> **Aim of the exercise**
Copy the data below verbatim, leaving no line out.

> **Data section**
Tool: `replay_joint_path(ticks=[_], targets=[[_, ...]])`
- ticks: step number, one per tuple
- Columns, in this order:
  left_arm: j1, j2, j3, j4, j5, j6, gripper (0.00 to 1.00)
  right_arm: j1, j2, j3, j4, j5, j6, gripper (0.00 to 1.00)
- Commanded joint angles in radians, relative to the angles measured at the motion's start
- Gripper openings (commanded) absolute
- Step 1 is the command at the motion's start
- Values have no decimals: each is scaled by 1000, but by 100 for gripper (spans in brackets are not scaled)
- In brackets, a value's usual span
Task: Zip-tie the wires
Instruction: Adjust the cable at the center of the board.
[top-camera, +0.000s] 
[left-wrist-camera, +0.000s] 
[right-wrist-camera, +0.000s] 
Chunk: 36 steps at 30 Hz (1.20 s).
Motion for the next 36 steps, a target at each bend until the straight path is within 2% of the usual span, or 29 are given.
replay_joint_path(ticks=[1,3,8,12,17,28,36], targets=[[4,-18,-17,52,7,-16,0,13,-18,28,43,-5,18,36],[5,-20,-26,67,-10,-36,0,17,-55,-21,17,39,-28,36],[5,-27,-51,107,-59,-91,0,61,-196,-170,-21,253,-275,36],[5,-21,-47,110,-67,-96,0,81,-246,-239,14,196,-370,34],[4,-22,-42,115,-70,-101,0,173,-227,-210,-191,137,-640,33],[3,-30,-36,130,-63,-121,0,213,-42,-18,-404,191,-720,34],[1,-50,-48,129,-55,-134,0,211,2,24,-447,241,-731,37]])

> **Response area**
Tool: `replay_joint_path(ticks=[_], targets=[[_, ...]])`
- ticks: step number, one per tuple
- Columns, in this order:
  left_arm: j1, j2, j3, j4, j5, j6, gripper (0.00 to 1.00)
  right_arm: j1, j2, j3, j4, j5, j6, gripper (0.00 to 1.00)
- Commanded joint angles in radians, relative to the angles measured at the motion's start
- Gripper openings (commanded) absolute
- Step 1 is the command at the motion's start
- Values have no decimals: each is scaled by 1000, but by 100 for gripper (spans in brackets are not scaled)
- In brackets, a value's usual span
Task: Zip-tie the wires
Instruction: Adjust the cable at the center of the board.
[top-camera, +0.000s] 
[left-wrist-camera, +0.000s] 
[right-wrist-camera, +0.000s] 
Chunk: 36 steps at 30 Hz (1.20 s).
Motion for the next 36 steps, a target at each bend until the straight path is within 2% of the usual span, or 29 are given.
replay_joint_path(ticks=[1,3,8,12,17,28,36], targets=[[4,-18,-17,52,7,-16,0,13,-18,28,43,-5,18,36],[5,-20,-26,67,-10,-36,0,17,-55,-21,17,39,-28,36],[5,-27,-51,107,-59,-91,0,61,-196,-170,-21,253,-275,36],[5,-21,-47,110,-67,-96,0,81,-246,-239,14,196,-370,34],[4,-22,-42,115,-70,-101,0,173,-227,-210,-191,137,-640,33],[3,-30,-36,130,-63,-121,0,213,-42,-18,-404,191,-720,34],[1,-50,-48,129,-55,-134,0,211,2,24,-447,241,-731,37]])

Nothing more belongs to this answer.